图1 莽草酸对照品(A)和云南松样品(B)的HPLC色谱图
2.2 溶液的制备
2.2.1 对照品溶液的制备精密称取莽草酸对照品适量,置25 ml棕色容量瓶中,加重蒸水溶解并定容至刻度,摇匀,即得对照品贮备液(每毫升含莽草酸83 μg)。
2.2.2 供试品溶液的制备精密称取样品1 g,置具塞锥形瓶中,加重蒸水100 ml,超声处理(功率200 W,频率33 kHz)90 min,过滤,滤液浓缩到一定程度,定容至25 ml,从中取2.5 ml定容至100 ml,临用前以0.45 μm微孔滤膜滤过,即得供试品溶液。
2.3 标准曲线的制备精密吸取莽草酸对照品贮备液(83 μg·ml-1)1,6,10,15,20 μl注入色谱仪中,以选定的色谱条件进行测定,记录色谱图及峰面积。以峰面积的积分值定量,以进样量(μg)为横坐标,峰面积(Y)为纵坐标,绘制标准曲线,并进行回归分析,求出线性回归方程为:Y=3834.9X+3.717,r=0.999 9;结果莽草酸在0.083~1.66 μg范围内与其峰面积的积分值呈良好的线性关系。
2.4 精密度实验按“2.1”项下色谱条件,精密吸取莽草酸对照品10 μl,重复进样5次,测得色谱峰峰面积平均值为3187.87,RSD为0.103%,显示精密度良好。
2.5 重复性实验精密称取同一批云南松松枝干燥粉末5份,按“2.3”项下操作,精密吸取10 μl溶液,按“2.1”项下色谱条件进样检测,莽草酸峰面积积分值的RSD为0.87%,显示重复性良好。
2.6 稳定性实验取松枝供试品溶液,在“2.1”项下色谱条件下,于0,4,8,16 h分别测定莽草酸峰面积,计算峰面积的RSD为1.52 % ,表明供试液在16 h内稳定性良好。
2.7 加样回收实验精密称取已知含量的云南松松枝粉末约0.1 g,共6 份,分别精密加入一定量的莽草酸对照品,按供试品溶液制备及测定法操作,分别进行色谱分析。结果见表1。结果表明,其平均回收率为99.12%,RSD为1.16%,符合分析要求。

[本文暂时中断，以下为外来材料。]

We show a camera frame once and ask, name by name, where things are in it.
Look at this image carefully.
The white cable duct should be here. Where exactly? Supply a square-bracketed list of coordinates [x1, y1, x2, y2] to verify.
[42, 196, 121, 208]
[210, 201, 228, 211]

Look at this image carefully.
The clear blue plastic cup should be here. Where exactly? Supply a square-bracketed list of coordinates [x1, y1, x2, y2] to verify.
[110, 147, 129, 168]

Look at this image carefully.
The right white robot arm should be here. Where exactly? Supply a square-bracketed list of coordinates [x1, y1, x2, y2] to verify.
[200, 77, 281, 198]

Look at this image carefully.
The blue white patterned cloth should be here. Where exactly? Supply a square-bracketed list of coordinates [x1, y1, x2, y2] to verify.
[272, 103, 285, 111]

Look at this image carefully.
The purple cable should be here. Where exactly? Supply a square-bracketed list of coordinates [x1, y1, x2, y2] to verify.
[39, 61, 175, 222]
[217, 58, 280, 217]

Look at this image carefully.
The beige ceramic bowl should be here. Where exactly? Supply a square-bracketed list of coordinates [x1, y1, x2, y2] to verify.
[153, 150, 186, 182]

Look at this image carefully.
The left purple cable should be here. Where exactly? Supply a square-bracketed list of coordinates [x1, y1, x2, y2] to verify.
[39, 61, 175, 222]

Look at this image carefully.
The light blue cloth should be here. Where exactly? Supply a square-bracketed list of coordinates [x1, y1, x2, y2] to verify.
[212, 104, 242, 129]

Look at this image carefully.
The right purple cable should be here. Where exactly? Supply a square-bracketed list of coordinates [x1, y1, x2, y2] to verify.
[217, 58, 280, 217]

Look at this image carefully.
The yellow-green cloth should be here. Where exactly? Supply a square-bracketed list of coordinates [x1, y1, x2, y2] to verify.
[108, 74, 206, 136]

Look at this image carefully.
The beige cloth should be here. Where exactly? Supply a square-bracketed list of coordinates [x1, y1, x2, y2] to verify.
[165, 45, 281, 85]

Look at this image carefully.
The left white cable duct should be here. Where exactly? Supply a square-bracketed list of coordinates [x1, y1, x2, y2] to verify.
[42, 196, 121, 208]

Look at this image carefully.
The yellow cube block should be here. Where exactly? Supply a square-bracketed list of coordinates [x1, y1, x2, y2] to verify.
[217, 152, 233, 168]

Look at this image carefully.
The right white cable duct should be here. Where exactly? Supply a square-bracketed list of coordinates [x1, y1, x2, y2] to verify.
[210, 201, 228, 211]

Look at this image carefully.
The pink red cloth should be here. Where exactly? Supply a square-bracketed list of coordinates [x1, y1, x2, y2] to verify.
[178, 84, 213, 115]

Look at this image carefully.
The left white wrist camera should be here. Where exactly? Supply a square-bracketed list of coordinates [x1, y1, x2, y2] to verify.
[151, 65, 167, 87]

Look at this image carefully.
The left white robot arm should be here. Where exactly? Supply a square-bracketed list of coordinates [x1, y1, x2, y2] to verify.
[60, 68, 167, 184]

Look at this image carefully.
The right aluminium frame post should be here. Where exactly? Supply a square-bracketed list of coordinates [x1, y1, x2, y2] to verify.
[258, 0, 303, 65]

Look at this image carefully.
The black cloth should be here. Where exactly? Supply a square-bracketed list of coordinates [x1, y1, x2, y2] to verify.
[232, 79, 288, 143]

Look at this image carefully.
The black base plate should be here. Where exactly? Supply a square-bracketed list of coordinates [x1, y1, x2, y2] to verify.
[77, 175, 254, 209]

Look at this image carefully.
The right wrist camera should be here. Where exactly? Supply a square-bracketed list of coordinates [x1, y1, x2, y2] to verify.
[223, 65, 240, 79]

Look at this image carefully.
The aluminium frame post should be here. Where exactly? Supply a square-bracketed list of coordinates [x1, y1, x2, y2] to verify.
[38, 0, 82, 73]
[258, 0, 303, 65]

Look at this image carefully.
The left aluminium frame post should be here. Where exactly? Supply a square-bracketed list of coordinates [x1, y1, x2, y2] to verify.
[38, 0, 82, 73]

2.8 样品测定按“2.2.2”方法制备各样品供试液,精密吸取样品供试液和对照品溶液各10 μl,分别注入高效液相色谱仪,依法测定,按外标法计算。结果见表2 表1 莽草酸加样回收率表2 云南松中莽草酸的含量%
3 讨论
3.1 供试品溶液的制备方法的选择实验中分别考察了超声提取、加热回流、索氏提取等方法的提取效果,以超声提取法最为省时,提取效率最高。而超声提取法中,又分别比较了不同的溶剂(重蒸水、甲醇、95 %乙醇)、不同的超声时间、溶剂不同体积倍量的提取效果,实验表明以100倍量的重蒸水为提取溶剂,超声90 min,可将植物各部分中的莽草酸基本提取完全。
3.2 流动相的选择实验比较了甲醇-水、乙腈-水等流动相系统[7,8],从分离情况和出峰时间等综合分析选择甲醇-1 %磷酸水溶液等度洗脱为佳,且保留值适宜,柱后处理简便、省时。
3.3 检测波长的选择用二极管阵列检测器在本实验溶剂体系条件下,分析了莽草酸对照品色谱峰和样品中目标组分相应色谱峰的紫外光谱,结果保留值相同处紫外光谱基本一致,莽草酸在214 nm处有最大吸收。待测组分与杂质峰基本能基线分离,检测灵敏度高,确定莽草酸检测波长为214 nm。
目前,莽草酸主要来源于八角属植物八角茴香等果实中[9],但资源十分有限,无法满足市场的需求。在禽流感病毒的肆虐下,对含有莽草酸的植物进行筛选,通过定量检测为莽草酸提取原料建立科学的依据,具有现实意义和积极作用。结果表明,云南松不同部位均含有莽草酸,松针和松塔含量较高,松枝次之,树皮含量较低,为合理地利用云南松各部位的质量研究提供了实验依据。云南松松针、松塔等是云南松的主要副产物,再生速度快,且可持续利用,较之从八角茴香中提取莽草酸,原料广泛,开发成本低廉。由于云南松资源丰富且莽草酸含量较高,因此云南松中莽草酸的开发将有巨大的潜力。